Lei scosse il capo, cercando di portarsi la bottiglia contro le labbra. Lui provò ad intercettarla, bloccandola, così che lei fosse costretta ad aprire gli occhi e tornare a specchiarsi in quelle fessure chiare come il ghiaccio. Provò anche a sorriderle, ma senza successo.

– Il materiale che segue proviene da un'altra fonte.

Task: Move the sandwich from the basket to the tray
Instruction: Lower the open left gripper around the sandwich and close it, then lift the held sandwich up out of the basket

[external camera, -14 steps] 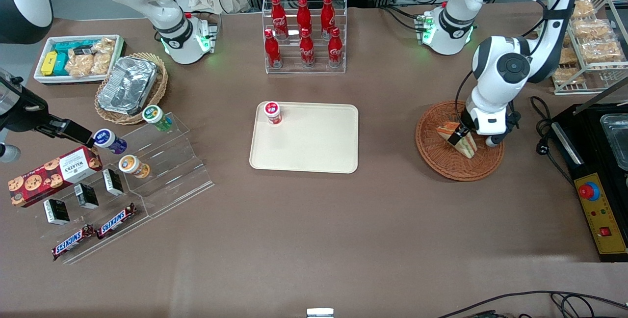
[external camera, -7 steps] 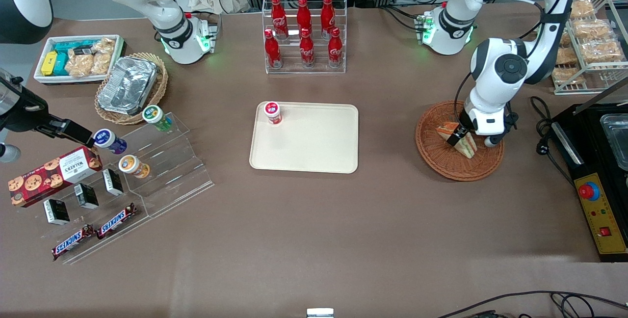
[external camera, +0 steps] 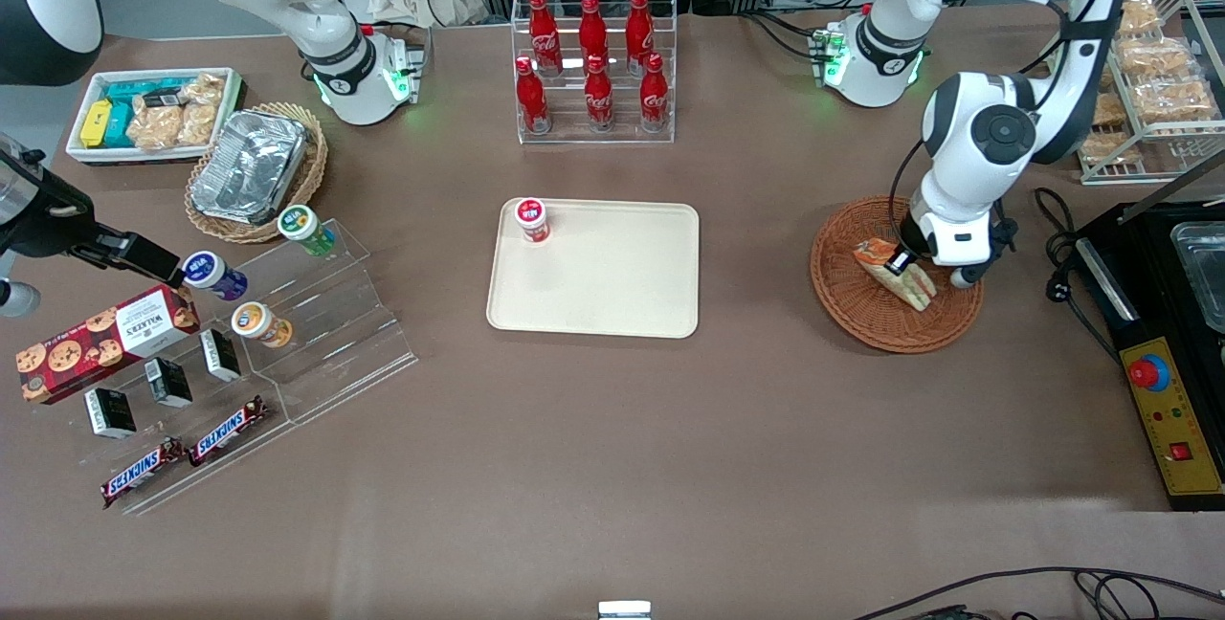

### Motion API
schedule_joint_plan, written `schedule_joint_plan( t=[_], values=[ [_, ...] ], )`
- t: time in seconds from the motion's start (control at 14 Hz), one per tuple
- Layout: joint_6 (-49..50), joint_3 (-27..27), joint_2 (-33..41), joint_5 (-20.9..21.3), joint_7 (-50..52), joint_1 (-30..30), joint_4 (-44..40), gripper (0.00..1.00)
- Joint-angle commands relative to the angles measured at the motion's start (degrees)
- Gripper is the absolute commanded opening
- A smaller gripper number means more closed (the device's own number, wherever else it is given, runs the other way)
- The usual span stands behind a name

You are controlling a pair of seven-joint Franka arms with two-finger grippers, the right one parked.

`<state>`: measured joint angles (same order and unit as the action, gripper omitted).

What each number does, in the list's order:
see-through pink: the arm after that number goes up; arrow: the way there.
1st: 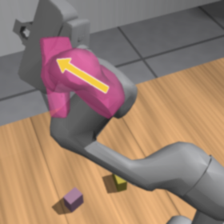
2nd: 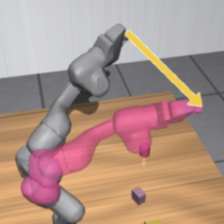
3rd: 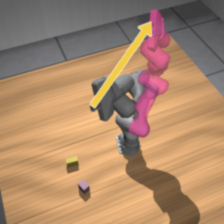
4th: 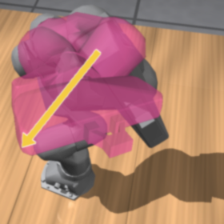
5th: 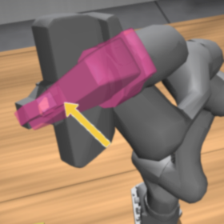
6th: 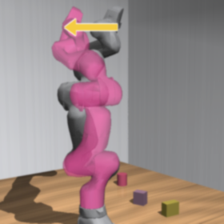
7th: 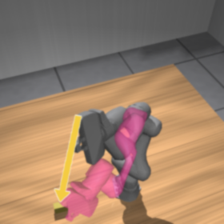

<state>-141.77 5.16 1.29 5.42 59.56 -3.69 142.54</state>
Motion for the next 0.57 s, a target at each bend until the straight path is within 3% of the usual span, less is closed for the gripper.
schedule_joint_plan(
  t=[0.0, 0.5],
  values=[
    [10.6, 0.4, 2.9, 1.2, 0.6, 0.0, -6.3, 0.00],
    [44.9, 0.4, 2.5, -2.2, -10.7, 0.1, -34.1, 0.00]
  ],
)
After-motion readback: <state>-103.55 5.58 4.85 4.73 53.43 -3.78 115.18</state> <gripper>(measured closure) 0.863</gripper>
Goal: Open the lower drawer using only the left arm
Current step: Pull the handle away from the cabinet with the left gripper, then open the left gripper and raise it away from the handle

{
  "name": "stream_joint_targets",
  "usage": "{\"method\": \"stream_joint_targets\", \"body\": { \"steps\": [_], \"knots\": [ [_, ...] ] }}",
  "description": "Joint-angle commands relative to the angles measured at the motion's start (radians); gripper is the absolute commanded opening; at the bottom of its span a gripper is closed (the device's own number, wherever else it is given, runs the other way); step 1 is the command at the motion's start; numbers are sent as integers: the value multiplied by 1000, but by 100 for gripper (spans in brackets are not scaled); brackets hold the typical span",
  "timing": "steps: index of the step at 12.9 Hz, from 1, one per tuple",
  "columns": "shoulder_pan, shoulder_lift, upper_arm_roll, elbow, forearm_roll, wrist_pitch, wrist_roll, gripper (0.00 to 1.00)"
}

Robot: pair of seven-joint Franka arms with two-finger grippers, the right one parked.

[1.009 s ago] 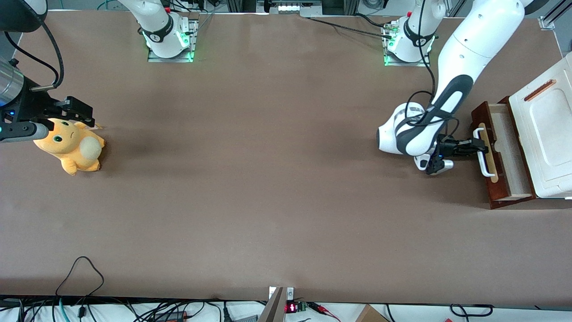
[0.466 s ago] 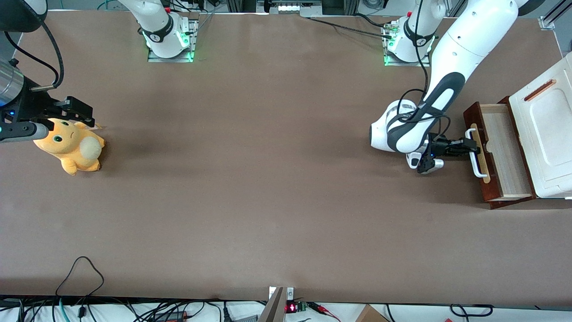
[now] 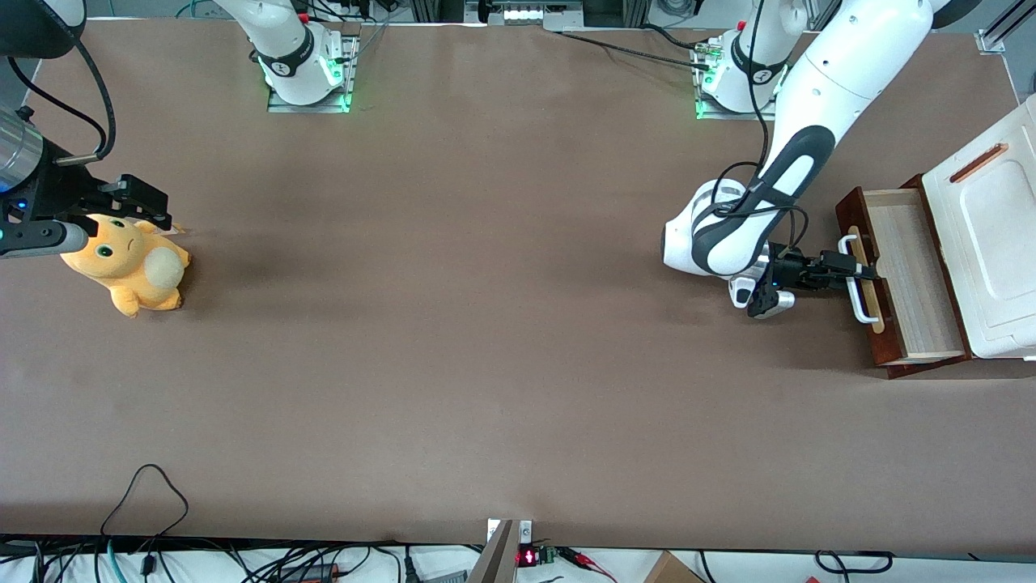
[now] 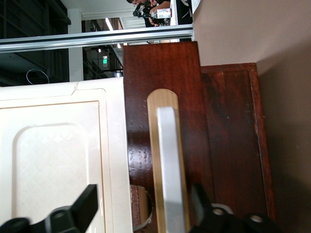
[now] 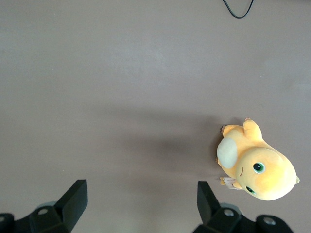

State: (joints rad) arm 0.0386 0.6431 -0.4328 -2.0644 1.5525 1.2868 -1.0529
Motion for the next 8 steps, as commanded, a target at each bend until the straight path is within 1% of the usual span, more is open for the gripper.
{"method": "stream_joint_targets", "body": {
  "steps": [1,3,5,6,7,8],
  "knots": [
    [6,-94,-3,30,-107,96,37,99],
    [6,-161,-3,96,-295,184,120,100],
    [17,-241,-3,130,-424,270,209,100],
    [18,-272,-3,151,-493,287,233,100],
    [24,-313,-3,179,-584,307,273,100],
    [32,-365,-3,199,-692,345,342,100]
  ]
}}
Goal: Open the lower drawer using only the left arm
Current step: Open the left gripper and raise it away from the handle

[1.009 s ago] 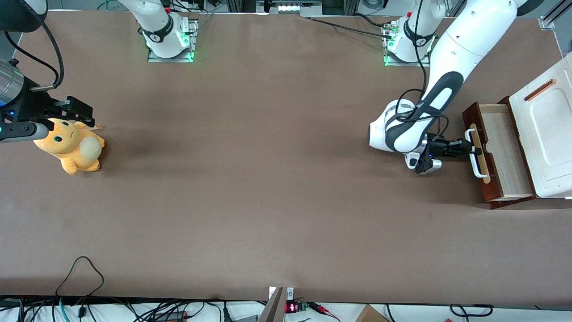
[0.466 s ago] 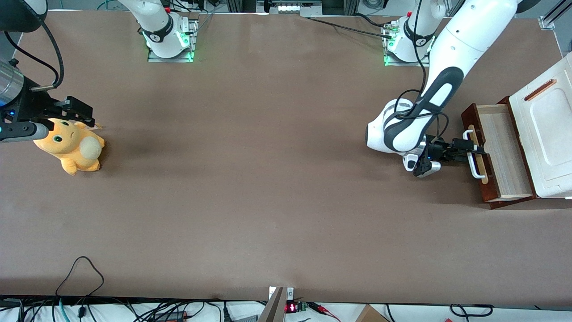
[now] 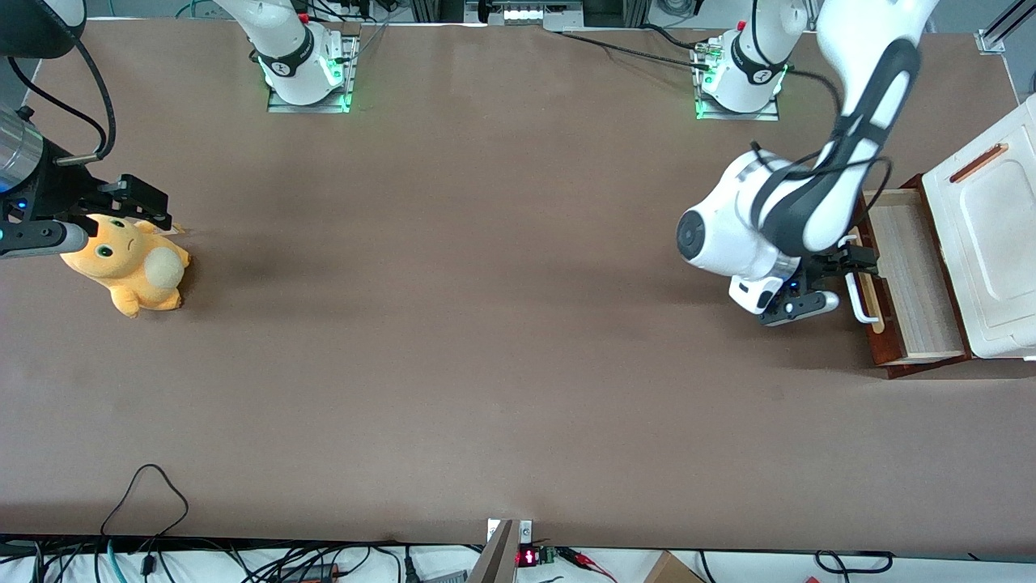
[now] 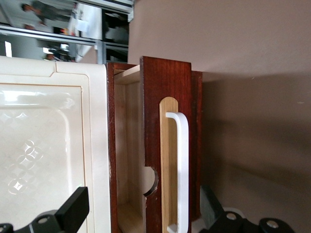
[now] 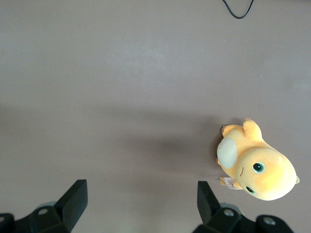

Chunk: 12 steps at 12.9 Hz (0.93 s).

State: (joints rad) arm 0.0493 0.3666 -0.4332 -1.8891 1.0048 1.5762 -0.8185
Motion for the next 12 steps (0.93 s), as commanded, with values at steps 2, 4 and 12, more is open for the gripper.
{"method": "stream_joint_targets", "body": {
  "steps": [2,4,12],
  "knots": [
    [29,-167,28,82,-385,105,250,100],
    [29,-227,89,139,-574,105,388,100],
    [-22,-402,340,150,-946,108,791,100]
  ]
}}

- Perchè non vai a dormire, mh? Ti stai ammazzando di lavoro.
- Voglio stare sola...
- ... Come vuoi.

Le cedette la bottiglia, raccogliendo le mani contro i fianchi, finì per sollevarsi, con calma, con i suoi tempi, perchè in fondo non era più un giovanotto, seppur non fosse l'età il più grande dei suoi problemi, ma il senso di colpa radicato, che riesce a succhiare la vita, un giorno alla volta. E lui di giorni da dividere con le sue colpe ne aveva avuti molti. Si fermò, mentre rientrava verso le scalette che salivano al catwalk:

- Sai winger, a volte sei la copia sputata di tuo padre.
- Codarda?
- Combattuta. Cerca di dormire.

Lei si voltò, incrociò lo sguardo dell'uomo, il giudice e la giuria, come nel bosco erano stati gli occhi scuri di Jack Rooster, a farla sentire inadeguata, sbagliata, semplicemente spogliando la verità di tutte quelle finzioni che lei stessa si era abbellita e allestita, per cercare di farsi andare bene cose che invece non le piacevano. Camuffando scelte di puro interesse con la scusa di aiutare un amico. Lui si voltò, augurandole la buona notte, e lei si attaccò alla bottiglia, trascinandosi verso il pannello di controllo manuale della stiva. Posò la schiena contro il supporto, si sfilò uno stivale, il secondo, afferrando l'ultimo per cercare di slanciarlo oltre la testa e premere brutalmente il pulsante di chiusura della stiva, richiamando la rampa di carico.

- I'm sorry.

Chiuse gli occhi, attaccandosi alla bottiglia, ascoltando il suono del portellone che lentamente si chiudeva, sbarrando fuori i pensieri, o almeno, lasciandola illudere che così fosse, in compagnia di quella bottiglia e del senso di inadeguatezza, in parte ipocrisia, che si sentiva pulsare in petto. Un sorriso amaro, nascosto dietro la bottiglia l'unico vero passaggio per la dimenticanza e una notte di sonno che altrimenti non sarebbe venuto: unico inconveniente è il mal di testa e il vuoto allo stomaco, l'indomani.